§ **ACTION ITEM**
A verbatim reproduction of the lines below, from the line containing "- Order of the" through the line containing "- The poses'", both ends included, is the whole required output.
--- START ---
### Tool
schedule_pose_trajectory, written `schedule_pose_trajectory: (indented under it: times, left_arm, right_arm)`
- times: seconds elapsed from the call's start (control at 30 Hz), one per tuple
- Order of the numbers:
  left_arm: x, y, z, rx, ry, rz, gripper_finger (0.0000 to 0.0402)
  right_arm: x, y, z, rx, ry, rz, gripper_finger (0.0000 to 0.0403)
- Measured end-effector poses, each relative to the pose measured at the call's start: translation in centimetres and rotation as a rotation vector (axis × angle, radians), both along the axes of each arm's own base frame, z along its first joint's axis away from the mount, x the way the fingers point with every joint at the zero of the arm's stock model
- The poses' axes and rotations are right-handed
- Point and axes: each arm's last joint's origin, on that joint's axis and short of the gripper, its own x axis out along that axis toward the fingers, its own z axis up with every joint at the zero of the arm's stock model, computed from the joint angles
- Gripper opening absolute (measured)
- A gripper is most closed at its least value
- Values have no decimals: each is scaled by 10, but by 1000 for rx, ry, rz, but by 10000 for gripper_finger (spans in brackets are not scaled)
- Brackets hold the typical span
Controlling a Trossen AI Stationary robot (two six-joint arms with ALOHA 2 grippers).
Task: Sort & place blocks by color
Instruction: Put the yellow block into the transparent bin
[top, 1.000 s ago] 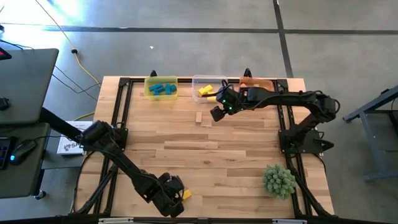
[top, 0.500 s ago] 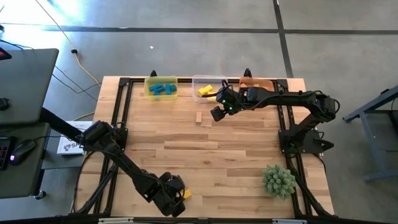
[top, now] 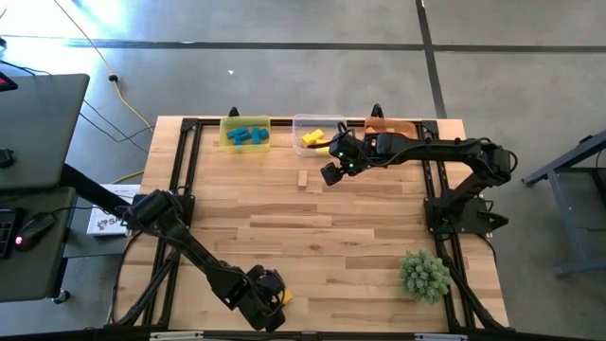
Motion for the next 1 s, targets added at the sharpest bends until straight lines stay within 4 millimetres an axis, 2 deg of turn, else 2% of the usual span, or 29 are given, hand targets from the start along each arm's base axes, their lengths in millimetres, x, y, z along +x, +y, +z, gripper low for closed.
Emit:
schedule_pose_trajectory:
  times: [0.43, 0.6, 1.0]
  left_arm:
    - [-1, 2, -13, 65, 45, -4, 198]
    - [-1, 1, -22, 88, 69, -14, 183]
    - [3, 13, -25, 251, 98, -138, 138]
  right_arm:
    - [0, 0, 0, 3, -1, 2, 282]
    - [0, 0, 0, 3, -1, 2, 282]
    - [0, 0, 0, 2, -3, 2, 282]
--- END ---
§ **ANSWER FOR THIS EXERCISE**
- Order of the numbers:
  left_arm: x, y, z, rx, ry, rz, gripper_finger (0.0000 to 0.0402)
  right_arm: x, y, z, rx, ry, rz, gripper_finger (0.0000 to 0.0403)
- Measured end-effector poses, each relative to the pose measured at the call's start: translation in centimetres and rotation as a rotation vector (axis × angle, radians), both along the axes of each arm's own base frame, z along its first joint's axis away from the mount, x the way the fingers point with every joint at the zero of the arm's stock model
- The poses' axes and rotations are right-handed

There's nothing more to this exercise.